*** Block opens ***

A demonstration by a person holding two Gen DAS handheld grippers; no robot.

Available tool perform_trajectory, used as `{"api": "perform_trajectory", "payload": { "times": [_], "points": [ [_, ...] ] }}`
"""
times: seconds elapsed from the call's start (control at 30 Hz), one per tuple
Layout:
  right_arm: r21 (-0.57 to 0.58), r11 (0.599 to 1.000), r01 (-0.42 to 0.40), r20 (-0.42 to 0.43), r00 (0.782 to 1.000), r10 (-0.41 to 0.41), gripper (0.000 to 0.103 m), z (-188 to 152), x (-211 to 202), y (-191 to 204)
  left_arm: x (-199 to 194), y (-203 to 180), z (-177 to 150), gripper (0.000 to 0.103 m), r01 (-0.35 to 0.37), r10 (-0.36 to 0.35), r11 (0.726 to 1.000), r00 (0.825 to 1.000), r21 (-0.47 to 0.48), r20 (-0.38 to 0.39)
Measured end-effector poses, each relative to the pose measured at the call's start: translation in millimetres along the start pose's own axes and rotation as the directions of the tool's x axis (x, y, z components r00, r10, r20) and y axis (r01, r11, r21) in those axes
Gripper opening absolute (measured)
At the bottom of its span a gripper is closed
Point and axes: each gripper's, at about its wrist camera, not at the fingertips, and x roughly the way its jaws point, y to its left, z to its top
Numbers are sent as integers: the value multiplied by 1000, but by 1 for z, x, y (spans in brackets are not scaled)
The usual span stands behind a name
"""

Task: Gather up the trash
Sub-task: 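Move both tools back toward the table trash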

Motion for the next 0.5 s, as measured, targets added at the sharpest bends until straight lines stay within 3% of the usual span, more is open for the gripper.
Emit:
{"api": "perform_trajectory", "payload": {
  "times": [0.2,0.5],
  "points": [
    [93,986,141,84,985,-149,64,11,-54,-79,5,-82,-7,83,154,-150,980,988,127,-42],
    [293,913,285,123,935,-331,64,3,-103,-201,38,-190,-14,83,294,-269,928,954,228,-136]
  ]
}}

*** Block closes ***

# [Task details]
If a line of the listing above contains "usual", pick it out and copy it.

# [Exercise solution]
The usual span stands behind a name
Motion for the next 0.5 s, as measured, targets added at the sharpest bends until straight lines stay within 3% of the usual span, more is open for the gripper.

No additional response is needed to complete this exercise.